What you have to do –
Print the listing exactly, but only as far as the line containing "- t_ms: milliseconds". The first line and that line are both included.

Stored data –
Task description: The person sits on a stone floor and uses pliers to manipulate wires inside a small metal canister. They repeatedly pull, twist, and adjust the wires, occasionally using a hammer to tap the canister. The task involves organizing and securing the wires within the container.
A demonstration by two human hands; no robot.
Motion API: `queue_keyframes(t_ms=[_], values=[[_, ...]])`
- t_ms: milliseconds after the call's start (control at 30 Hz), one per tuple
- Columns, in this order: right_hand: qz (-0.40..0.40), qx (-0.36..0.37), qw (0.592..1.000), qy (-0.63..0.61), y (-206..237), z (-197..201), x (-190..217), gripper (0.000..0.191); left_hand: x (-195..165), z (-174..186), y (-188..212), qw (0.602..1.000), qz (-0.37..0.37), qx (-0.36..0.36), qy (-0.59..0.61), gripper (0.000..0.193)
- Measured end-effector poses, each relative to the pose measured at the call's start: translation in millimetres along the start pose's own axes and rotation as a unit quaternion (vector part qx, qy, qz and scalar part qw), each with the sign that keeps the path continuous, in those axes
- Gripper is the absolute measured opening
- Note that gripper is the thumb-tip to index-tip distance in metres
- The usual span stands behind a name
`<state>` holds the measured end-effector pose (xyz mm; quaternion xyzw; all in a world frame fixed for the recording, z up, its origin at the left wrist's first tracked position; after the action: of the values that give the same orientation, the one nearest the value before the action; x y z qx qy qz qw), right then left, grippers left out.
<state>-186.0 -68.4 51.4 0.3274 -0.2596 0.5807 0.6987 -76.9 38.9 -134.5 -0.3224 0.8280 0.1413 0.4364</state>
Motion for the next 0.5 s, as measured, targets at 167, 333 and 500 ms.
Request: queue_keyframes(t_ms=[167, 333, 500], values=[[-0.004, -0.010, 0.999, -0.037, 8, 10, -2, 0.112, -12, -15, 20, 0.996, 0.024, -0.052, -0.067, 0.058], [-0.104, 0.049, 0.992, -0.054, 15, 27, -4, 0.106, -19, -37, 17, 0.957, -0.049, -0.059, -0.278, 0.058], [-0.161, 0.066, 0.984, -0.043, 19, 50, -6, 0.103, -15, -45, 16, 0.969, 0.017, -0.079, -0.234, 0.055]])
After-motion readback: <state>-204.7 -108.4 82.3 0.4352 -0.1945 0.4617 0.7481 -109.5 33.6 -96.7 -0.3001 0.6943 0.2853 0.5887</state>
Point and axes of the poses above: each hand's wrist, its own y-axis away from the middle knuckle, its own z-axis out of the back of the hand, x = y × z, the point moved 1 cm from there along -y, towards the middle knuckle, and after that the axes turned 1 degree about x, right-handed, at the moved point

Response to this exercise –
Task description: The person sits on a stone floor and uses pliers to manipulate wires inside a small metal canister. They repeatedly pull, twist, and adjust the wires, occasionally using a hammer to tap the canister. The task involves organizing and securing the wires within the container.
A demonstration by two human hands; no robot.
Motion API: `queue_keyframes(t_ms=[_], values=[[_, ...]])`
- t_ms: milliseconds after the call's start (control at 30 Hz), one per tuple

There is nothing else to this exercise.